I1.2 Choix de structure et frontières du marché

A travers les choix de structure qui lèvent des indéterminations économiques, la collectivité pose une série de frontières éthiques, sociales au développement du marché. Le « détour sociologique » de notre seconde partie nous amène en effet à entrevoir la possibilité d’invariants profonds dans les besoins humains, et plus généralement dans les besoins d’une société démocratique (besoins de citoyenneté, transformables, modifiables, qui peuvent évoluer, mais immuables). Le choix de structure d’un fonctionnement démocratique des sociétés réduit considérablement les variantes d’organisation sociale. Dans le cadre de la démocratie, le développement de nouveaux « marchés de l’organisation sociale » ne peut ainsi être infini.

Comme nous l’avons vu en seconde partie, le choix de structure démocratique est lié à un choix « de structure », fondamental, en faveur de la socialisation, c’est-à-dire d’une société vivant d’échanges, de contacts matériels, informels, aléatoires, entre l’ensemble des individus formant la société. Ce choix pose finalement une frontière au marché de l’échange, limitant l’échange à toutes les formes de mise en contact matériel des individus. Dans le cadre d’un tel choix, l’apparition de nouveaux marchés de l’échange immatériel en fort développement (télécommunications, multimédia, etc...), n’est pas et ne pourra être un subtitut, elle sera un plus, un enrichissement de l’échange matériel.

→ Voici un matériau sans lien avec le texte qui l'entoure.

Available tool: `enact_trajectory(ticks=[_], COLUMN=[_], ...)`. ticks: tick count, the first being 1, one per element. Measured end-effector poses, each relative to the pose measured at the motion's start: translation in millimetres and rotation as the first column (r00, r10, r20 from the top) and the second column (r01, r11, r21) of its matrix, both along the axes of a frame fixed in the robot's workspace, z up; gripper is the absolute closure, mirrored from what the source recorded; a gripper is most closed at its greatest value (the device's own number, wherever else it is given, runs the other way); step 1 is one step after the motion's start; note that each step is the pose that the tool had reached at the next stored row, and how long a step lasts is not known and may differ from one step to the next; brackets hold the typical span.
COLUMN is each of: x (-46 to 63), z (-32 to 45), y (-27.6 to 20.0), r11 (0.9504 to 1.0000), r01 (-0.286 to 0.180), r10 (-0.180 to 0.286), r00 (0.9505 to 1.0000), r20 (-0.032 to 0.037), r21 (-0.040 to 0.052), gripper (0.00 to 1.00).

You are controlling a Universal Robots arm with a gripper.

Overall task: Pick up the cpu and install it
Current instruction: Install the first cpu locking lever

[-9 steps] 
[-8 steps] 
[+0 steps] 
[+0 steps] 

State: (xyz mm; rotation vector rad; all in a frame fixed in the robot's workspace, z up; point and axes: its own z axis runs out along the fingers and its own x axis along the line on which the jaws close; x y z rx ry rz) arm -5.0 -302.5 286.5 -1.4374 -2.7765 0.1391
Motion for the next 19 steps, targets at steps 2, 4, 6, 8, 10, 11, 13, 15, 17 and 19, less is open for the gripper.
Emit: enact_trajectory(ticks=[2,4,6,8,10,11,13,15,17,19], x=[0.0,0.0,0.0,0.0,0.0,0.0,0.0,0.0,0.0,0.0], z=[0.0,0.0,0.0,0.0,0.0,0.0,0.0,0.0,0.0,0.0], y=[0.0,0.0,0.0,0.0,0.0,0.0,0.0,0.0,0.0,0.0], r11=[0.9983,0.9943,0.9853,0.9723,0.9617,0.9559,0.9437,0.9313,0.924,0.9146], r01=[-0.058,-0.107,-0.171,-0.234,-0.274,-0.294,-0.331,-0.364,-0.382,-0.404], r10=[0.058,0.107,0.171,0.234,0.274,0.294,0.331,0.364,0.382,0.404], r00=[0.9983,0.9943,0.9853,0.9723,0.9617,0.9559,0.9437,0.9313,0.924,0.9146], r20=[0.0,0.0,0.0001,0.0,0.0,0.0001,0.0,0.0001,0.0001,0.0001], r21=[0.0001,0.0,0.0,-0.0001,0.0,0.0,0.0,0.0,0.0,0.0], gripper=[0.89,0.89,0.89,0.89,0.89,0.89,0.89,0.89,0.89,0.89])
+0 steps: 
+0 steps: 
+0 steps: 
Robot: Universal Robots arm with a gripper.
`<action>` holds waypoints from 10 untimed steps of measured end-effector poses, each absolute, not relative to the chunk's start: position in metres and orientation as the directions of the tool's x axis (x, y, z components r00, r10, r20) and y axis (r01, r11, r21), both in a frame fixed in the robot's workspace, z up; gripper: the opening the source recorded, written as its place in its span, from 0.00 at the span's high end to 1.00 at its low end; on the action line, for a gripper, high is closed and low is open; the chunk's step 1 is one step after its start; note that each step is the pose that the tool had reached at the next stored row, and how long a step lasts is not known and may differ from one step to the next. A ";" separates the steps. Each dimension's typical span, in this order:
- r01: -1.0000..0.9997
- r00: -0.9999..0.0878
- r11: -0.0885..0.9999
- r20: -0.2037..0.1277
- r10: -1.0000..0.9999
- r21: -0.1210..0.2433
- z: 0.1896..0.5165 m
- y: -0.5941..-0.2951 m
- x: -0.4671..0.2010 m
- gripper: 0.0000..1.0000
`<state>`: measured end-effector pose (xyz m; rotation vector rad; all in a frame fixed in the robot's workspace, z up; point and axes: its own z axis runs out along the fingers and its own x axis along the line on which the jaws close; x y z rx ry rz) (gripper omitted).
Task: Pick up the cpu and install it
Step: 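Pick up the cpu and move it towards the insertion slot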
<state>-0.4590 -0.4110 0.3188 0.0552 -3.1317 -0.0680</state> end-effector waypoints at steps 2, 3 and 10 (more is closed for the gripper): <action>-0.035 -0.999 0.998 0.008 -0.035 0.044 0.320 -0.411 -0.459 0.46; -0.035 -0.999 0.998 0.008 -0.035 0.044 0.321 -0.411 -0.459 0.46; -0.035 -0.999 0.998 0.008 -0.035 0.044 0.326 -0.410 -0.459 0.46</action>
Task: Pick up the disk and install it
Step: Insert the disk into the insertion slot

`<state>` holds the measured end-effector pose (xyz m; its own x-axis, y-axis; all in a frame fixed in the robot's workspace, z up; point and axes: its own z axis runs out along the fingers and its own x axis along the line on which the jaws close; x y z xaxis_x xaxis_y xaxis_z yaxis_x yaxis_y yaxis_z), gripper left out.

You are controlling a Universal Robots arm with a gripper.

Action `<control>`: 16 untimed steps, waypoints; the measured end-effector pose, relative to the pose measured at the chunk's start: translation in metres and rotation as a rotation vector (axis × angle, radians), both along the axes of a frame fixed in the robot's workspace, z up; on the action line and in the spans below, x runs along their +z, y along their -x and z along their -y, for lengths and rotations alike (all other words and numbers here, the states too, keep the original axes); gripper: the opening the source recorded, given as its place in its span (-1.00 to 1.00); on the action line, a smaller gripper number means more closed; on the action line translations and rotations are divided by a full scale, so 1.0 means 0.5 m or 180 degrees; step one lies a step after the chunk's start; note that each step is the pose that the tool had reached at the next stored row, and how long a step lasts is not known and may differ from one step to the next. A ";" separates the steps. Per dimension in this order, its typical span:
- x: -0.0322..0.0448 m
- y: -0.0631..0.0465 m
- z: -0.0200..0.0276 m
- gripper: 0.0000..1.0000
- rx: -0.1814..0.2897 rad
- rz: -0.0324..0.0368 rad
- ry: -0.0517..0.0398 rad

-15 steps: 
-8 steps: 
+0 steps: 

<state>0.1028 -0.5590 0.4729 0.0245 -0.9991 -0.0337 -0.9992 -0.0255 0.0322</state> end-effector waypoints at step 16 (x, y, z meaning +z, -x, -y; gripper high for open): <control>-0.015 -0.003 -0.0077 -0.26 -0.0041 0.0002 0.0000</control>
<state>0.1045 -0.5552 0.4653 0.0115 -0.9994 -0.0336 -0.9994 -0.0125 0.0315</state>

Plus près du secteur des transports, le marché de la mobilité urbaine des personnes, lié au marché de l’échange traditionnel matériel entre les individus, voit une concurrence entre une mobilité multifonctionnelle ouverte à l’échange sur l’espace de transit et une mobilité rapide unifonctionnelle fermée sur l’espace de transit. La première correspond à un fonctionnement de la ville qui repose sur des espaces publics « sociopètes » 423 qui favorisent « les pratiques et relations sociales », la seconde amène un fonctionnement de la ville cloisonné par des espaces « sociofuges » qui favorisent les comportements individualistes (De Rocancourt, 1995). Dans ce marché, les transports non motorisés et collectifs correspondent plutôt à la première forme de mobilité, tandis que le transport individuel motorisé correspond à la deuxième. Bien évidement, les transports non motorisé et collectifs peuvent évoluer à l’infini dans leur forme, mais pas dans leur nature. Il en est de même pour les formes de transport individuel motorisé. Mais la concurrence entre ces deux formes fondamentales de mobilité est immuable, et ne laisse pas entrevoir la possibilité de nouveaux marchés. Comme le précise Werner Brög (1993) 424 , « le « marché de la mobilité » constitue un système (dans une large mesure) fermé, au sein duquel la progression d’un moyen de transport donné ne peut se faire qu’au détriment d’un autre ». C’est au sein de cette concurrence que se situent les choix de structure pour une certaine forme de mobilité correspondant à une urbanité à dominante « sociopète », ou « sociofuge ».

Notes
423.

DE ROCANCOURT, Marc (1995), Un train peut en cacher un autre, mémoire de l’école d’architecture de Lyon, p. 35 : « Dans « La dimension cachée », E. Hall (Le Seuil, 1971) relate les observations de Humphry Osmond, médecin qui a mis en évidence l’existence d’espaces dits « sociofuges » qui maintiennent le cloisonnement entre les individus, par opposition aux espaces « sociopètes » qui favorisent les pratiques et relations sociales. »

424.

BRÖG, Werner (1993), Changer de comportement, c’est d’abord changer d’état d’esprit in Marketing et qualité de service dans le transport public, table ronde 92 CEMT.